The City is entitled to conditional contractual indemnification by JA. In relevant part, the Haks/JA subcontract states, "In the event the Prime Agreement [City/Haks contract] contains an Indemnification provision, the Prime Agreement's [City/Haks contract] indemnity provision supersedes this provision "Article X" under the Subconsultant Agreement [Haks/JA subcontract] and Subconsultant [JA] agrees to indemnity Prime [Haks] and all other parties named as indemnitees as required by the indemnity provisions of the Prime Agreement [City/Haks contract]." The City/Haks contract indeed contains an indemnification clause, which states:

"The Contractor shall defend, indemnify and hold the City, its officers and employees harmless from any and all claims (even if the allegations of the lawsuit are without merit) or judgments for damages on account of any injuries or death to any person or damage to any property and from costs and expenses to which the City, its officers and employees may be subjected or which it may suffer or incur allegedly arising out of or in connection with any operations of the Contractor and/or its subcontractors to the extent resulting from any negligent act of commission or omission, any intentional tortious act, or failure to comply with the provisions of this Agreement or of the Laws. Insofar as the facts or Law relating to any claim would preclude the City from being completely indemnified by the Contractor, the City shall be partially indemnified by the Contractor to the fullest extent permitted by Law."

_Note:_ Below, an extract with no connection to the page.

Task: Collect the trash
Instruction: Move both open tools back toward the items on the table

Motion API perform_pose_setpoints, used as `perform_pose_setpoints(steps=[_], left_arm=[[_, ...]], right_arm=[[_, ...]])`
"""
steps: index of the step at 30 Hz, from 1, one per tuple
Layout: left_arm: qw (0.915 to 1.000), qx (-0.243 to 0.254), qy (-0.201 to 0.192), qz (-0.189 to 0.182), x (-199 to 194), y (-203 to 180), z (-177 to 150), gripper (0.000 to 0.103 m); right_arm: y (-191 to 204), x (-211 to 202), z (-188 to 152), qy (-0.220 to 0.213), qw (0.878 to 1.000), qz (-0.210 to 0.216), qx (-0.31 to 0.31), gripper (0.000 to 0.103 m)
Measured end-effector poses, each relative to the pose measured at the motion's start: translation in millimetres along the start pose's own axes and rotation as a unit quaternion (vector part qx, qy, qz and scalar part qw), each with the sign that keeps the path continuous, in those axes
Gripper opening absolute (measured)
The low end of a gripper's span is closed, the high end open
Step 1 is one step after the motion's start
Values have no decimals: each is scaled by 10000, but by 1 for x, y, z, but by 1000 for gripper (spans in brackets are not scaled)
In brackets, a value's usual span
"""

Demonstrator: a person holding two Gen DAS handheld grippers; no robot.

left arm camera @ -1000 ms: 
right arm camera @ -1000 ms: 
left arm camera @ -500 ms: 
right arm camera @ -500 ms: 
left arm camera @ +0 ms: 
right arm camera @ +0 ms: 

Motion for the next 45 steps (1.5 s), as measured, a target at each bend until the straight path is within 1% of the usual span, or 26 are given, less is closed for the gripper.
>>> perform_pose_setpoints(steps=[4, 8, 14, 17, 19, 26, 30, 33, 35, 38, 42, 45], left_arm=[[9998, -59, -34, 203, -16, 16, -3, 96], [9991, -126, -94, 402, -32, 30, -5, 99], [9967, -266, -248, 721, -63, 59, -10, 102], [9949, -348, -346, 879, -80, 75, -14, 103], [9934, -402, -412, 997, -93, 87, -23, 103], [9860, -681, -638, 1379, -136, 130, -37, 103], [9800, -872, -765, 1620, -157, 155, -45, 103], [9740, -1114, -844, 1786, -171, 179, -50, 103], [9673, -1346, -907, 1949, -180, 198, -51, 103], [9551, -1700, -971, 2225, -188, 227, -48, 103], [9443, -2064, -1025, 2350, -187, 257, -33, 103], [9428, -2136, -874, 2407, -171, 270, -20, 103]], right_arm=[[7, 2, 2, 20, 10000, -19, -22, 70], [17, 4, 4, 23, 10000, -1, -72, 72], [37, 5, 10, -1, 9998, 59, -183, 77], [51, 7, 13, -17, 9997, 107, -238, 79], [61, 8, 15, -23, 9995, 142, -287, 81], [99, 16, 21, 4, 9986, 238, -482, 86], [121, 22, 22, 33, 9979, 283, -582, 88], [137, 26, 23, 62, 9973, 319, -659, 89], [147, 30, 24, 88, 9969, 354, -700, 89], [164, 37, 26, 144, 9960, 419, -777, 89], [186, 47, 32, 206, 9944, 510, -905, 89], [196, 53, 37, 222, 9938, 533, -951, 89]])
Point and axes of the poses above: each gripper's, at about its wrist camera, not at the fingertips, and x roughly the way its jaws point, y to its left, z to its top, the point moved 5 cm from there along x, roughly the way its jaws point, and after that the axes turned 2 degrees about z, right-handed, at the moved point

Based on the above-quoted language, the indemnity provision in the City/Haks contract is incorporated by reference into the Haks/JA subcontract. Moreover, substituting "JA" for "Contractor," the indemnity provision requires JA to indemnify the City for damages incurred "arising out of or in connection with any operations of the Contractor and/or its subcontractors to the extent resulting from any negligent act of commission or omission, any intentional tortious act, or failure to comply with the provisions of this Agreement or of the Laws." The extent to which the City is entitled to indemnification from JA depends on the extent to which the City's negligence is determined to have contributed to the accident. While the indemnity provision is also very broad, the City may nonetheless enforce it; it contemplates that the City "shall be partially indemnified . . . to the fullest extent permitted by Law" which means that the City is not seeking indemnification for its own negligence (see Brooks, 11 NY3d at 210).

THIS CONSTITUTES THE DECISION AND ORDER OF THE SUPREME COURT, APPELLATE DIVISION, FIRST DEPARTMENT.